Celle de l'arrivée solennelle à Kinshasa du général Muhoozi Kainerugaba, fils du président Museveni et chef d'état-major des Forces de défense ougandaises (UPDF), en est une. A ses côtés, son homologue congolais, le lieutenant-général Jules Banza Mwilambwe, tenant le stylo du consentement, celui qui paraphe une nouvelle capitulation silencieuse, travestie en coopération sécuritaire.
A la clef : l'extension des opérations militaires ougandaises sur le sol congolais, de l'Ituri jusqu'aux confins du Nord-Kivu sous prétexte de garantir la sécurisation de chantiers routiers. Un prétexte presque dérisoire s'il n'était aussi révélateur.
Car enfin, comment justifier sans rougir que la République démocratique du Congo, géant aux pieds d'argile, soit dans l'incapacité manifeste de sécuriser la construction de ses propres routes ? Que faut-il de plus pour constater la déliquescence de ses institutions, la vacuité de sa souveraineté, le naufrage prolongé de sa classe politique ?
Cette scène aurait pu être tragiquement comique si elle n'était pas le symptôme d'un Etat en coma prolongé, dont la dissolution progressive semble désormais acceptée comme une normalité bureaucratique.
Une coopération militaire ou une mise sous tutelle ?
Certes, un accord bilatéral autorise formellement la présence de troupes ougandaises sur le territoire congolais. Mais ses contours flous, imprécis, volontairement opaques.
Et que dire de cette classe politique congolaise, ballottée entre clientélisme, reniement et indifférence cynique, qui semble avoir renoncé à tout projet de refondation nationale ? L'argument sécuritaire, fréquemment invoqué, n'est qu'un rideau de fumée qui masque mal l'abdication collective d'une élite enlisée dans ses intérêts immédiats. N'est-ce pas là, au fond, l'héritage funeste de la Conférence nationale souveraine (CNS) ?
Ce moment fondateur de transition trahi, devenu le point de départ d'une chute sans fin, où l'État congolais se dissout dans les replis du sous-développement, du chaos armé et du pillage transnational.
Il faut oser le dire : la République démocratique du Congo n'exerce plus qu'une souveraineté de façade sur une partie croissante de son territoire. Ce que l'on appelle " coopération régionale " n'est souvent qu'un euphémisme diplomatique pour désigner une mise sous tutelle consentie.

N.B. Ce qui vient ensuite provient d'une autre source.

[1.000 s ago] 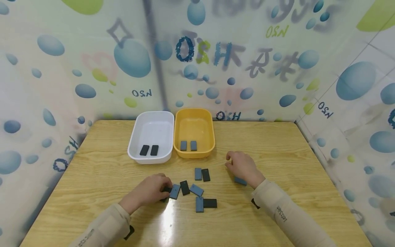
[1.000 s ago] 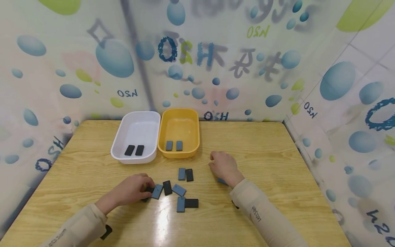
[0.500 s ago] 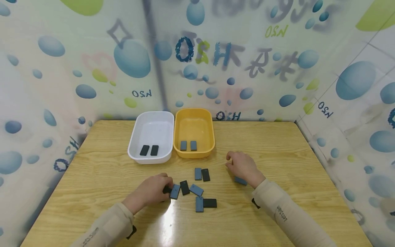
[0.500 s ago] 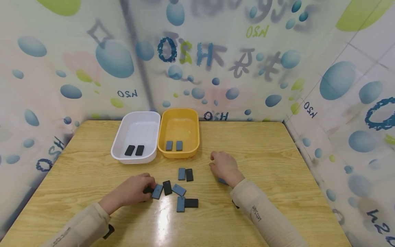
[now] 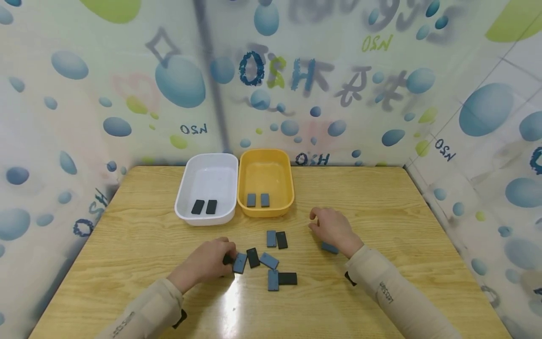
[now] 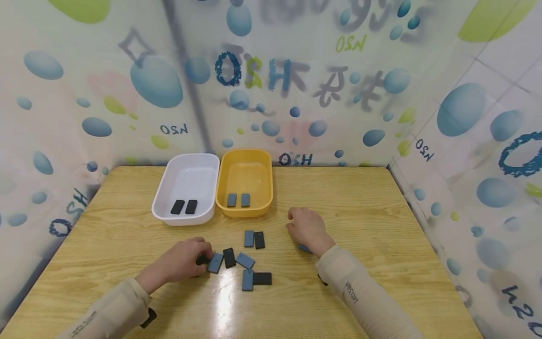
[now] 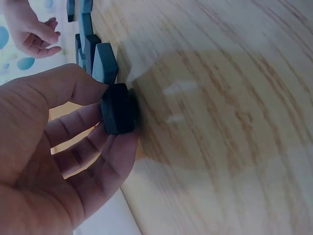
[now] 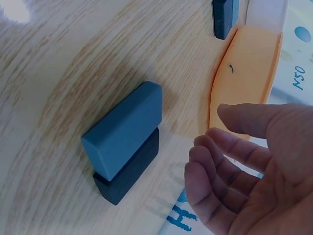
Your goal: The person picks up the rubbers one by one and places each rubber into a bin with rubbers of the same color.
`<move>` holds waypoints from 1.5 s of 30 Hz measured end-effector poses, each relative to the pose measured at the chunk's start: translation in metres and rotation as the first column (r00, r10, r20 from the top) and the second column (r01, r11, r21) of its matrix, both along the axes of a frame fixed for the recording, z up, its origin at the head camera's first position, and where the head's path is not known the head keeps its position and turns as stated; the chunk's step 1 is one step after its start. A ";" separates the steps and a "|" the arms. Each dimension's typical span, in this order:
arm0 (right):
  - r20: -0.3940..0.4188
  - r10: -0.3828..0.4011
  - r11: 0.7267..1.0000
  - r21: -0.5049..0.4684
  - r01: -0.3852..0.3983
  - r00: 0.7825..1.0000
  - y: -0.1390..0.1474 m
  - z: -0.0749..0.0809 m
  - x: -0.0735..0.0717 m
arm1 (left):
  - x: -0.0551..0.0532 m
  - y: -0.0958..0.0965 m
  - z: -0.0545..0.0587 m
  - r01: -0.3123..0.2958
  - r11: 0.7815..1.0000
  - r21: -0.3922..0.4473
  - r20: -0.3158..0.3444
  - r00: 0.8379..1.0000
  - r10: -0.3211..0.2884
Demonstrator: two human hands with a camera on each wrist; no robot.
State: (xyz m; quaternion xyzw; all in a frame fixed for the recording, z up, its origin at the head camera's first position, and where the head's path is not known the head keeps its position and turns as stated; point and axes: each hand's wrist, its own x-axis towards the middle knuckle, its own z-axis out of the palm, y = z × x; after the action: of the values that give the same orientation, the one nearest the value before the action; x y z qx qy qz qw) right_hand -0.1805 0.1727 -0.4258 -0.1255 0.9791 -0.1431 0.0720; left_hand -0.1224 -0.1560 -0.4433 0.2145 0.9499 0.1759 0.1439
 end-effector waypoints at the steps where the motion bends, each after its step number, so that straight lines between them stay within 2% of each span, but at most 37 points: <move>1: 0.000 0.000 1.000 0.000 0.000 1.000 0.000 0.000 0.000 | 0.000 -0.001 0.000 -0.001 1.000 0.004 -0.008 1.000 0.001; 4: -0.001 0.001 1.000 -0.001 -0.001 1.000 0.000 -0.001 0.000 | 0.000 -0.002 0.000 0.001 1.000 0.005 -0.037 0.999 0.000; 10: -0.004 0.000 1.000 0.003 0.000 1.000 0.000 -0.001 0.001 | 0.000 -0.002 0.006 -0.008 1.000 0.005 -0.056 0.998 0.009; 16: 0.003 0.000 1.000 0.003 0.000 1.000 0.000 -0.003 0.001 | 0.000 -0.004 0.011 0.028 0.999 0.027 -0.123 0.992 -0.024; 20: 0.004 -0.004 1.000 0.003 0.004 1.000 0.000 -0.003 0.001 | -0.002 -0.004 0.016 0.035 0.998 0.045 -0.144 0.989 -0.028; 31: 0.001 -0.013 1.000 0.009 0.013 1.000 -0.002 -0.001 0.002 | -0.013 -0.008 0.034 0.068 0.995 0.074 -0.193 0.980 -0.053; 37: 0.010 -0.014 1.000 0.004 0.014 1.000 -0.004 0.000 0.002 | -0.020 -0.008 0.047 0.049 0.997 0.061 -0.192 0.981 -0.036; 45: 0.018 -0.016 1.000 0.009 0.016 1.000 -0.005 -0.002 0.001 | -0.027 -0.007 0.058 0.054 0.997 0.056 -0.252 0.967 -0.039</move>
State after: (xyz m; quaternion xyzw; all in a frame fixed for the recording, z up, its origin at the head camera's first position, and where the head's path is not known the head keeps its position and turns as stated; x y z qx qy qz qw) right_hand -0.1794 0.1678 -0.4274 -0.1158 0.9800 -0.1403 0.0801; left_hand -0.1492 -0.1632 -0.3852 0.2616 0.9492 0.1735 0.0202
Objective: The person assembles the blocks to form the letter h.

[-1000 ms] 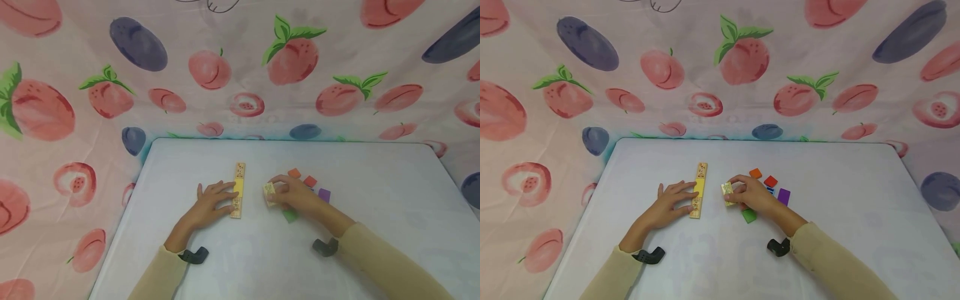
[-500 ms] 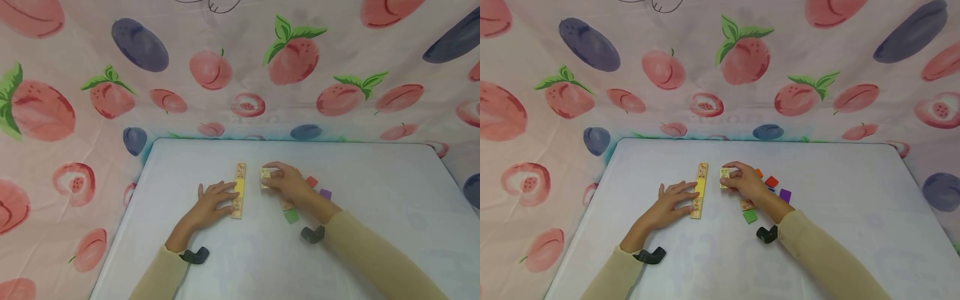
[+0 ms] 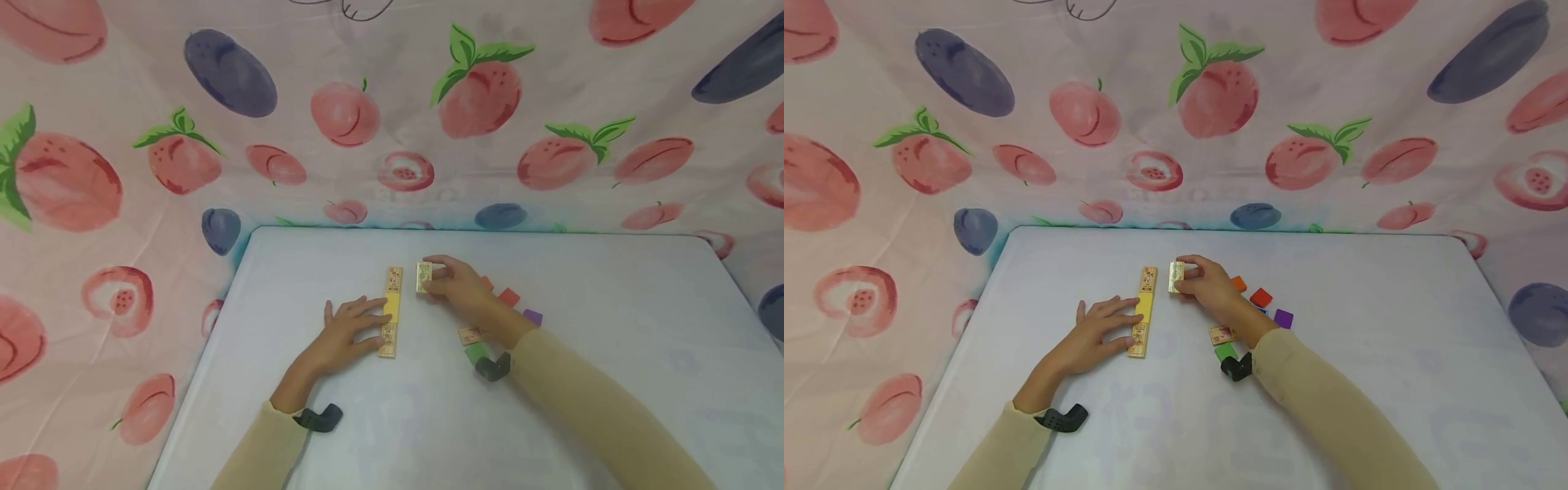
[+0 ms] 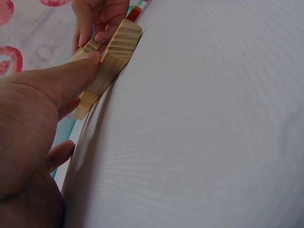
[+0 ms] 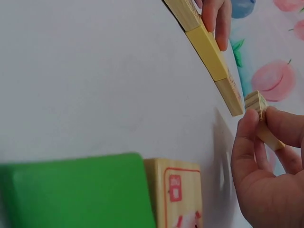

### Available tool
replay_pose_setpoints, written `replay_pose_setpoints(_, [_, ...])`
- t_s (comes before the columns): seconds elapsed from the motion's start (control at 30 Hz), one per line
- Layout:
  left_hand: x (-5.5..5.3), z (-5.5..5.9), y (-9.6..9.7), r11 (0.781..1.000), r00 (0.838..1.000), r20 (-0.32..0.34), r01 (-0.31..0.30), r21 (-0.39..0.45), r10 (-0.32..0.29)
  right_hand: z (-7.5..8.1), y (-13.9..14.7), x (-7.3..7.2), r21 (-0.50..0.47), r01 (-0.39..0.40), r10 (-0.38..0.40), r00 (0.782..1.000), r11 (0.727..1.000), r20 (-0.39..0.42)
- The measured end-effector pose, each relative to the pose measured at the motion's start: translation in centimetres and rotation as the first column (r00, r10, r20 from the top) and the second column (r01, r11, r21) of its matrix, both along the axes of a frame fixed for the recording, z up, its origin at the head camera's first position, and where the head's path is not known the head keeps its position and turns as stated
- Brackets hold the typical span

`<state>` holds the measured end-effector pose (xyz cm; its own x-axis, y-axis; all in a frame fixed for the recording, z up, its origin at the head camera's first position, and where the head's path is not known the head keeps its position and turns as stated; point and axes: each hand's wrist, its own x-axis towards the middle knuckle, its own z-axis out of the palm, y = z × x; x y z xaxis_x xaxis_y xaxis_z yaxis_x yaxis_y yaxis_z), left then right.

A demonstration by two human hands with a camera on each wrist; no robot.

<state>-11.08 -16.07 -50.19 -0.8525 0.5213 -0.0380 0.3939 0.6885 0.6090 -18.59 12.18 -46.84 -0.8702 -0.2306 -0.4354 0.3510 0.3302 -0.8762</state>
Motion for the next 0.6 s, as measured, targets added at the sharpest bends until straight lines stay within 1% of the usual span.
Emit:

Le territoire congolais devient ainsi un espace disputé, non par des puissances étrangères lointaines, mais par ses propres voisins, désormais co-gestionnaires de son désordre.
Pendant ce temps, les populations de Beni, Kasindi ou Butembo vivent dans la terreur quotidienne des groupes armés, des massacres sans fin, et des promesses de paix constamment différées.
Cette substitution n'est pas anodine : elle signifie l'échec ultime de l'appareil régalien congolais, incapable de garantir ni la sécurité, ni l'intégrité, ni la dignité du territoire.
L'heure des réveils tardifs
L'histoire contemporaine du Congo ressemble de plus en plus à un roman de la dépossession, écrit à plusieurs mains, dans lequel la plume congolaise est tenue en tremblement, quand elle n'est pas absente. L'arrivée du général Muhoozi à Kinshasa n'est pas un événement isolé : elle s'inscrit dans une dynamique où les puissances régionales comblent le vide d'un État en ruines. Si la société civile, l'élite intellectuelle, la diaspora et la jeunesse ne se ressaisissent pas très vite, ce vide sera bientôt scellé comme une fatalité historique. Et l'on parlera alors, non plus d'un Congo à reconstruire, mais d'un Congo perdu.